American music stars died in Hepatocellular carcinoma

Here are 3 famous musicians from United States of America died in Hepatocellular carcinoma:

Lee Remick

Lee Remick (December 14, 1935 Quincy-July 2, 1991 Los Angeles) a.k.a. Lee Ann Remick, Remick, Lee or Lee Remick Dans was an American actor. Her children are called Matt Colleran and Katherine Colleran.

Remick started her career on Broadway and then transitioned to the big screen, making her film debut in Elia Kazan's "A Face in the Crowd" (1957). She went on to star in several notable films throughout the 1960s, including "Anatomy of a Murder" (1959), "Days of Wine and Roses" (1962), and "The Omen" (1976). Remick earned an Academy Award nomination for Best Actress for her role in "Days of Wine and Roses" and also won two Golden Globe Awards throughout her career. In addition to her film work, she also appeared in various television shows and made-for-TV films, earning Emmy nominations for her performances in "The Women's Room" (1980) and "Tales from the Hollywood Hills: A Table at Ciro's" (1987). Remick passed away at the age of 55 from kidney and liver cancer.

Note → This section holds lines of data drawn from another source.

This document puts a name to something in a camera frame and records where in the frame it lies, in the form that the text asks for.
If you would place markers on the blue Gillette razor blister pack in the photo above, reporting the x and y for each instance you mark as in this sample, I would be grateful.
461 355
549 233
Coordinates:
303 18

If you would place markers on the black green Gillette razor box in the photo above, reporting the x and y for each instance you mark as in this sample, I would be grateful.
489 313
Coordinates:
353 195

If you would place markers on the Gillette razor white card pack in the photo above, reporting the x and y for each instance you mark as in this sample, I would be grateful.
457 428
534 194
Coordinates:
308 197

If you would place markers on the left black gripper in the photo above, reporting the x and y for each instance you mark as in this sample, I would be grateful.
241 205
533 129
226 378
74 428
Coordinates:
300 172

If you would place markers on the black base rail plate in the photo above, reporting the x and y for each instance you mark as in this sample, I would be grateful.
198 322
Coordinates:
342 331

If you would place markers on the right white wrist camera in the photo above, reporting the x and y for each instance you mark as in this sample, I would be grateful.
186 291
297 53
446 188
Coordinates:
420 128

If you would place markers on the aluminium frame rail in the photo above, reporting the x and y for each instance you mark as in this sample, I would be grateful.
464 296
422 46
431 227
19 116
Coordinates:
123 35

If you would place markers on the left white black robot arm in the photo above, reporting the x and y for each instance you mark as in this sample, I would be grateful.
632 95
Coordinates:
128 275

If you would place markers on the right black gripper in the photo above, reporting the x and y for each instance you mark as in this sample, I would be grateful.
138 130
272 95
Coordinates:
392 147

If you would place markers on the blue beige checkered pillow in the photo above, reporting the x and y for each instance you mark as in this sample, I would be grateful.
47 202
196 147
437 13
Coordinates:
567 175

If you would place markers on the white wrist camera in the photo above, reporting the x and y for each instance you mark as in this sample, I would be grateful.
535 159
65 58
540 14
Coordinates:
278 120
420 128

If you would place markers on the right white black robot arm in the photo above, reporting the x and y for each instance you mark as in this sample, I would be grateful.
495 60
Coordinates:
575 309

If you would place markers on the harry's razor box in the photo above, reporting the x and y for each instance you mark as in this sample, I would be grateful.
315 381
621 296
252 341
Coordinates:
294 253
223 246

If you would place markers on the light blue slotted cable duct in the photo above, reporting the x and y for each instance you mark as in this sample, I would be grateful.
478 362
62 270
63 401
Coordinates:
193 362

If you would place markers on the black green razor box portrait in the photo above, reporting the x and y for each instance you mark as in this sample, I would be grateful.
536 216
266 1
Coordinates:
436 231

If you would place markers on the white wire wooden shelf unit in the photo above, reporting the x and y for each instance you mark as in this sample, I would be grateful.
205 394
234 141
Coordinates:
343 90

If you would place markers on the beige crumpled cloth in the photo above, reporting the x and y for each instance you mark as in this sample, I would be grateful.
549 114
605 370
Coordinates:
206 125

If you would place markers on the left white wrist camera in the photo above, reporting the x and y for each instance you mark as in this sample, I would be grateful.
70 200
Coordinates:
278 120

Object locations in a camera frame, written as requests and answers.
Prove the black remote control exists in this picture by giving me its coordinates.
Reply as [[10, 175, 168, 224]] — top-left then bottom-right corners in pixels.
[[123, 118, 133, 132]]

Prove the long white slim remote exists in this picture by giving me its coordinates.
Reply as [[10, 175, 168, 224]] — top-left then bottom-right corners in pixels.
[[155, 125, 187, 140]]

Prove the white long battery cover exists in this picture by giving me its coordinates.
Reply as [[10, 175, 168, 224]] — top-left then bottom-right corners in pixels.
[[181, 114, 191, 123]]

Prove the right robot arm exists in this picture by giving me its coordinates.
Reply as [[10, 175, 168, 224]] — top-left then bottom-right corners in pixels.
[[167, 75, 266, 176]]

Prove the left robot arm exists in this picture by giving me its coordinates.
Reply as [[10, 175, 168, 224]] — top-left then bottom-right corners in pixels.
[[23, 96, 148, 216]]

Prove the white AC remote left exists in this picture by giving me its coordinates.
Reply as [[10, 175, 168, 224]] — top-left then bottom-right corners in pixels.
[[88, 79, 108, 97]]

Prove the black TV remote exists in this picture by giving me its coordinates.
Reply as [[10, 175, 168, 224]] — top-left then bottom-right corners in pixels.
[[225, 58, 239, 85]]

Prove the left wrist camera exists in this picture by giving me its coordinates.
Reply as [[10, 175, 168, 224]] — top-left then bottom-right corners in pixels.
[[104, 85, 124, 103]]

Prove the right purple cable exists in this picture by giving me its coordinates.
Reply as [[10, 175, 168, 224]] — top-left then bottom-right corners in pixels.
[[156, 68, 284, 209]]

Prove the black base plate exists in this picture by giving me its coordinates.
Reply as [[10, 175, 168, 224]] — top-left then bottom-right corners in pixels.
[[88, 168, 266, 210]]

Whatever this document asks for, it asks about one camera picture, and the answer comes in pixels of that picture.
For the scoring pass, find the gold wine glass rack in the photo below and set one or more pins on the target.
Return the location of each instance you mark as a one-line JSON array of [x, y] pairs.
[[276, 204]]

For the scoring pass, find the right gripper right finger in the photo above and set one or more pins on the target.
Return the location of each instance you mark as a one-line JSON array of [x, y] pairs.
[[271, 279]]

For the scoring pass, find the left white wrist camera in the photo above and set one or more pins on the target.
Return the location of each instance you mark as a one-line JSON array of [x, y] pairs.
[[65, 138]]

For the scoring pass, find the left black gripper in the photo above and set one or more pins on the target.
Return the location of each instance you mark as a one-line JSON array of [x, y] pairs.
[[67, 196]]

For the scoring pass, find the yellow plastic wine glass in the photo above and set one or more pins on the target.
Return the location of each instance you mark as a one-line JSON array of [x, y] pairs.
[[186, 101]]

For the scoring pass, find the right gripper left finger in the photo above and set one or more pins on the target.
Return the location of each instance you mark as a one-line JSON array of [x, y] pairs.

During her career, Lee Remick established herself as a versatile and talented performer both on stage and on screen. In addition to her film and television roles, she also recorded albums and starred in numerous stage productions. She was nominated for a Tony Award for her performance in the Broadway revival of "Wait Until Dark" in 1966. Remick was also highly regarded for her work in television commercials, becoming one of the most popular and recognizable commercial actors of the 1970s and 1980s. In her personal life, Remick was married twice, first to television director William Colleran and later to producer Kip Gowans, with whom she had her two children. She was widely respected for her talent and professionalism in the entertainment industry and remains a beloved figure to this day.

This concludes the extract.